Summary
In Alexander we rejected the excuse that the petitioner was awaiting an accident report as liability was not based on the report.
Summary of this case from Townson v. N.Y.C. Health & Hosps. Corp.Opinion
2589N.
Decided December 23, 2003.
Order, Supreme Court, Bronx County (Betty Owen Stinson, J.), entered November 26, 2002, denying petitioner's application for leave to file a late notice of claim, unanimously affirmed, without costs.
Sanford F. Young for Petitioner-Appellant.
Dona B. Morris for Respondents-Respondents.
Before: Nardelli, J.P., Saxe, Rosenberger, Williams, Friedman, JJ.

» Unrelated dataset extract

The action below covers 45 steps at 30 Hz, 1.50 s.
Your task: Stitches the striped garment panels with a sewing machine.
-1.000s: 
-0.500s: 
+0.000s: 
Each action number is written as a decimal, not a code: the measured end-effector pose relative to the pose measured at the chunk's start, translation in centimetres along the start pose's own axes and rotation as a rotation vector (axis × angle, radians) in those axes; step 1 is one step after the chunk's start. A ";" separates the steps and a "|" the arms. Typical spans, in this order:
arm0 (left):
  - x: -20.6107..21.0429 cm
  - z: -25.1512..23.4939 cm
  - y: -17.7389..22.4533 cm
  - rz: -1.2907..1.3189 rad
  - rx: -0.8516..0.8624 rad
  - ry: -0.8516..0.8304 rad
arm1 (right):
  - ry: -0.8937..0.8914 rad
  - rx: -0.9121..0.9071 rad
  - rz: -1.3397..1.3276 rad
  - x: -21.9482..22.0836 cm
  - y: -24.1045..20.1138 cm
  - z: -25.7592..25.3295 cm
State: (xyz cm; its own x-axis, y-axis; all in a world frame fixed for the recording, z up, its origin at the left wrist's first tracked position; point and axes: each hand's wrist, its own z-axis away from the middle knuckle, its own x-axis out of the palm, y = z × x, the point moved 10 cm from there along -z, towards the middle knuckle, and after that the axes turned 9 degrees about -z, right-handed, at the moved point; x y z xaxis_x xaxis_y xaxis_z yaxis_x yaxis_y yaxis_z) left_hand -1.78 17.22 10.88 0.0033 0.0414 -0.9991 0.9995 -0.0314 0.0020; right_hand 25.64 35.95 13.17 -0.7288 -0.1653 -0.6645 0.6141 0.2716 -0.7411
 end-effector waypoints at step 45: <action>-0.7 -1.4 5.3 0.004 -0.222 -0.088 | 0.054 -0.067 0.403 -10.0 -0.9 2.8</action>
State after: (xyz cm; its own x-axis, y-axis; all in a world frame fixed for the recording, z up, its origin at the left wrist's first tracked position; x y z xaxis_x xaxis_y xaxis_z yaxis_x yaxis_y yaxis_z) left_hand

Petitioner failed to demonstrate reasonable excuse for the delay in filing a timely notice of claim, failed to establish that respondents had notice of the facts constituting his claim within 90 days or reasonable time thereafter, and failed to show that respondents will not be substantially prejudiced in their ability to investigate this matter and defend the claim on the merits ( Matter of Dubowy v. City of New York, 305 A.D.2d 320). His excuse for the delay — that he was awaiting an accident report — was unreasonable, inasmuch as he had all the information necessary to file a timely notice. Contrary to petitioner's contention, the facts upon which liability is predicated were not discernible from the workers' compensation report allegedly filed with the City by petitioner's employer ( see Matter of McLoughlin v. City of New York, 178 A.D.2d 193, 194). Moreover, substantial passage of time since February 2001 has prejudiced respondents' ability to investigate the alleged defects in the ladder or to collect testimony from witnesses whose memories are fresh.
THIS CONSTITUTES THE DECISION AND ORDER OF THE SUPREME COURT, APPELLATE DIVISION, FIRST DEPARTMENT.